The 37-year-old Egyptologist has studied numerous mummies from a range of ancient cultures in the last 15 years. She holds a Ph.D. from Manchester University. While working on a ponderous thesis about hair, Fletcher took note of a wig that had been described in the literature by Victor Loret, discoverer of tomb KV35 in 1898. In one of the tomb's side chambers, he reported finding a hairpiece along with a shaven-headed mummy whose profile strongly resembled that of the famous bust of Nefertiti in the Berlin Museum. In the course of her research, Fletcher saw in the Egyptian Museum at Cairo an unlabeled hairpiece that, upon further investigation in 1994, she found out came from tomb KV35.

The short fragmentary wig seemed most likely to have been set in the Nubian style, as worn by the royal women of Amarna, a desert city to which the seat of power had been transferred from Thebes by Akhenaten, the so-called "Heretic King" who ruled for 17 years, from 1352 to 1336 B.C.

He saw it as his volatile mission to convert Egypt from its traditional polytheism to the worship of just one deity — Aten, the sun disc god. His wife, the charismatic Nefertiti, apparently was a tremendous force in establishing the idealistic new religion and catalyzing the violent rift that developed between the royal family and the traditional-minded priests.

The fragmentary wig was the beginning of a long, circuitous journey for Fletcher — one that ultimately led her deep under the desert, to the walled-up chamber in KV35, and the potential discovery of a lifetime.

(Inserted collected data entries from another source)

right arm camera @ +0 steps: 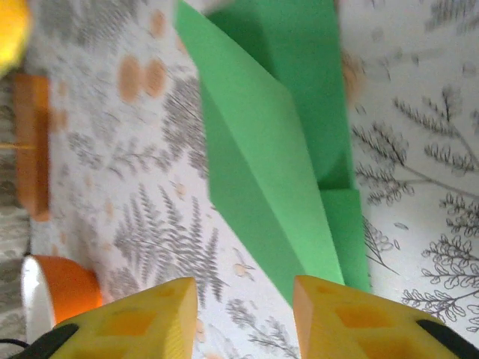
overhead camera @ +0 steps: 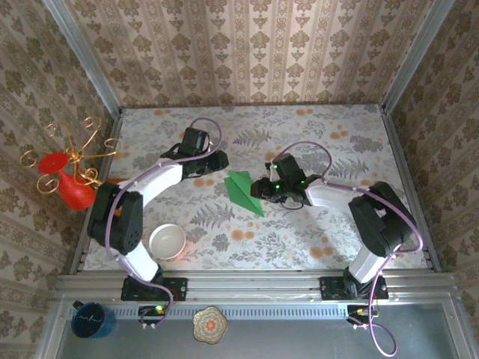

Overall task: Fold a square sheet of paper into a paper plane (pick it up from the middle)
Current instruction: Fourth fold the wing at the center of the table.

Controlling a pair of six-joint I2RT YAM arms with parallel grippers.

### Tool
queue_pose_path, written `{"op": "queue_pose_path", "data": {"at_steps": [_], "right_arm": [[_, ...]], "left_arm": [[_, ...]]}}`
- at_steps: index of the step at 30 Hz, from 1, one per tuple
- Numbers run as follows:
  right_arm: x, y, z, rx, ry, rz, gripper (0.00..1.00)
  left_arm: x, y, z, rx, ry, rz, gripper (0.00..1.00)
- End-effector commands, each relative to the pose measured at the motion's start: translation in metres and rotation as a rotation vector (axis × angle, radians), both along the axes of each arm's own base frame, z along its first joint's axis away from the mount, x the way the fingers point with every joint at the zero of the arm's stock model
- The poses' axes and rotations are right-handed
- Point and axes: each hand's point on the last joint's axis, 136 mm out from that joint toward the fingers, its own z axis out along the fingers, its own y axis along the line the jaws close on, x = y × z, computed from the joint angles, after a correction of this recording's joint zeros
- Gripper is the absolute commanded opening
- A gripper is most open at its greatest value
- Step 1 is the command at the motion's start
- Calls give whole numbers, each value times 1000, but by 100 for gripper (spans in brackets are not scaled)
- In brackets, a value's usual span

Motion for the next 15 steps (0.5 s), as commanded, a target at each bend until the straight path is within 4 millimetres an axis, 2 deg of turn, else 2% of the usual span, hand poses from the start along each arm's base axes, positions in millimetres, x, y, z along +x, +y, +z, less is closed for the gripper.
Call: {"op": "queue_pose_path", "data": {"at_steps": [1, 3, 5, 10, 12, 15], "right_arm": [[10, -13, 12, 16, -53, -53, 44], [11, -16, 13, 34, -63, -49, 45], [11, -18, 14, 38, -73, -28, 47], [14, -20, 4, 11, -78, 11, 51], [14, -18, -2, -1, -79, 38, 52], [18, -15, -11, -39, -70, 87, 53]], "left_arm": [[-17, -1, -5, 16, 20, 38, 49], [-27, -8, -3, -1, 16, 16, 58], [-37, -14, -3, -17, 13, -4, 71], [-53, -22, -6, -60, 5, -35, 92], [-57, -23, -9, -89, 14, -31, 99], [-63, -22, -17, -113, 34, -21, 100]]}}
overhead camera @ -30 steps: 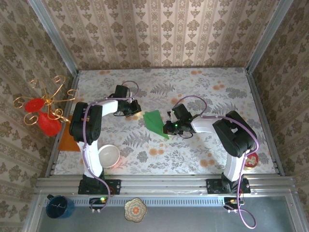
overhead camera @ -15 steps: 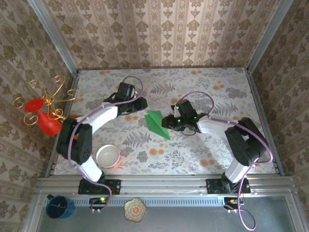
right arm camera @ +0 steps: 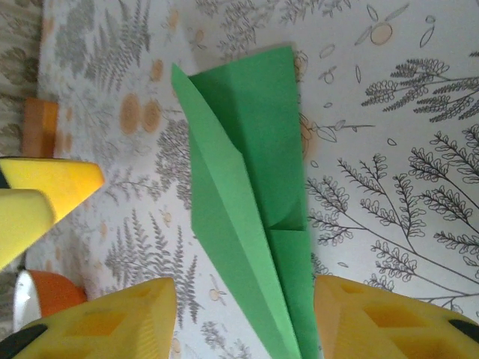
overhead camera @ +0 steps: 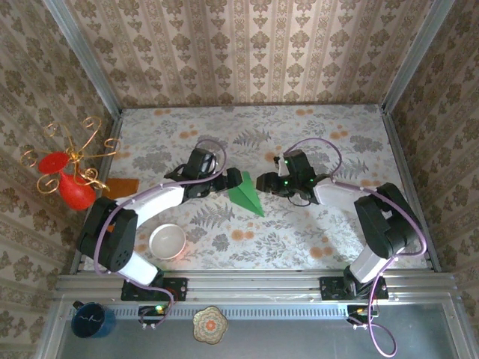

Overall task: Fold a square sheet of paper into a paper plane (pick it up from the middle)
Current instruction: Fourth fold the wing at the center of the table, then pick up the paper from the center of the table.

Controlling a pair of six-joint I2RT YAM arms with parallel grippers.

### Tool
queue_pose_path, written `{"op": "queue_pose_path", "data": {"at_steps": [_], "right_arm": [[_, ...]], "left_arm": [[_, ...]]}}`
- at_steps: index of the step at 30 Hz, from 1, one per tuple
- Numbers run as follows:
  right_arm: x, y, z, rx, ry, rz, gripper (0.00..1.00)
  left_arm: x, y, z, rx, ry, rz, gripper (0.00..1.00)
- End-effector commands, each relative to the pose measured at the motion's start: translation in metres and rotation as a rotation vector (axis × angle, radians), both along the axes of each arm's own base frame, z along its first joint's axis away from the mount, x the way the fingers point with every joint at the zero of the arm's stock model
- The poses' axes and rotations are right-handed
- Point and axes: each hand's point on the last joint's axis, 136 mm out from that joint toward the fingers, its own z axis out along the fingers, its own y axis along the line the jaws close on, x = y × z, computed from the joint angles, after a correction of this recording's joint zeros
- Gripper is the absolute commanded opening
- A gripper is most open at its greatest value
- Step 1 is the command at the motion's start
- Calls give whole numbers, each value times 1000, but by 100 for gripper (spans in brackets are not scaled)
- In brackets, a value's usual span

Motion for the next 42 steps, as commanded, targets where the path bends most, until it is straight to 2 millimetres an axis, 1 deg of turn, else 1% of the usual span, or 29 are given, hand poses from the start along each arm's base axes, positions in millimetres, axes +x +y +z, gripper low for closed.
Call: {"op": "queue_pose_path", "data": {"at_steps": [1, 8, 11, 13, 16, 21, 26, 31, 33, 36, 38, 42], "right_arm": [[4, 7, -7, -35, -7, 90, 53], [14, 31, -13, 8, -7, 216, 48], [16, 37, -20, 20, 14, 239, 43], [15, 40, -21, 43, 9, 260, 40], [15, 40, -22, 32, -1, 276, 36], [14, 43, -23, 38, -4, 306, 27], [15, 41, -24, 25, -17, 309, 15], [19, 39, -18, 22, -52, 301, 5], [21, 40, -11, 30, -71, 297, 2], [22, 41, 10, 80, -123, 284, 0], [23, 42, 30, 123, -165, 268, 0], [24, 44, 77, 250, -228, 229, 0]], "left_arm": [[-1, -6, 8, -77, -13, 13, 100], [-3, -6, -4, -83, 43, 41, 100], [-3, -7, -9, -89, 68, 56, 100], [-4, -8, -12, -98, 81, 62, 100], [-6, -8, -18, -101, 101, 62, 100], [-8, -10, -19, -118, 107, 59, 99], [-8, -13, -16, -137, 103, 44, 99], [-5, -12, -10, -166, 97, 38, 99], [-4, -12, -6, -183, 91, 36, 99], [-4, -11, 4, -220, 64, 34, 98], [-4, -12, 14, -250, 31, 25, 98], [-6, -13, 43, -310, -43, 0, 98]]}}
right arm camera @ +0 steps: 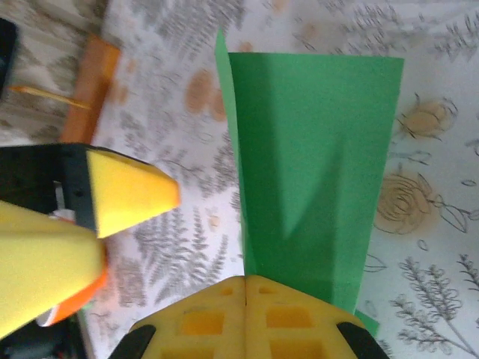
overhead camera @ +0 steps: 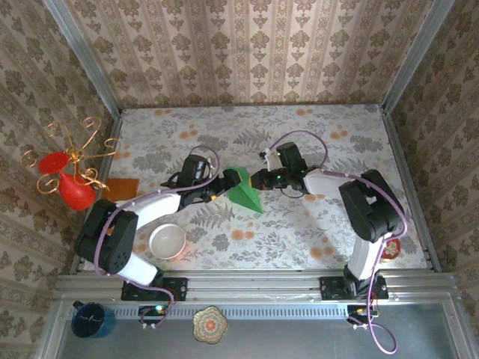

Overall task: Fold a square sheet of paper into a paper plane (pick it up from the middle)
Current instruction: Pick up the paper from the center of the table.

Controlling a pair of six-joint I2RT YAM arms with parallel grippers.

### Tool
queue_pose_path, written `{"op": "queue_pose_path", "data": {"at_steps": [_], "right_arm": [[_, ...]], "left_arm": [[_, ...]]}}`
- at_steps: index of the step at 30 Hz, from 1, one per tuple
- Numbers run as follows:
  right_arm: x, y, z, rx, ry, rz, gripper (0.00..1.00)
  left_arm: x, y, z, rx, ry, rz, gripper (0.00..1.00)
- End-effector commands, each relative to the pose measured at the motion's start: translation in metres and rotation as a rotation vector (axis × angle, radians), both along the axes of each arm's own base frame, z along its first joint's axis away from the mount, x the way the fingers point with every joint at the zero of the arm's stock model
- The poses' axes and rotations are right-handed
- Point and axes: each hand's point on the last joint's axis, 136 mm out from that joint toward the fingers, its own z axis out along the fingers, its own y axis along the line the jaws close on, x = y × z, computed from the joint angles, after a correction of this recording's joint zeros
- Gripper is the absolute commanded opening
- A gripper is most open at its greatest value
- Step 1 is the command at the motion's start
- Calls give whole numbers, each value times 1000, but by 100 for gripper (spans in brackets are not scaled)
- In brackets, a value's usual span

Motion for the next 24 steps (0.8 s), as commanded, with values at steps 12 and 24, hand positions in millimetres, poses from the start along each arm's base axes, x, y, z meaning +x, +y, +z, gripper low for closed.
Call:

"It's an amazing series of events that played out," Fletcher says, clearly moved by the memory of touching the fragile, dusty skin of three "mystery" mummies lying naked in a claustrophobic chamber. One of them she identifies as most likely Nefertiti; the other woman does indeed seem to be Akhenaten's mother, Queen Tiye, as first stated by an American-Egyptian team in the 1970s. The boy so closely resembles Tiye that he is likely to be her son, Prince Tuthmosis.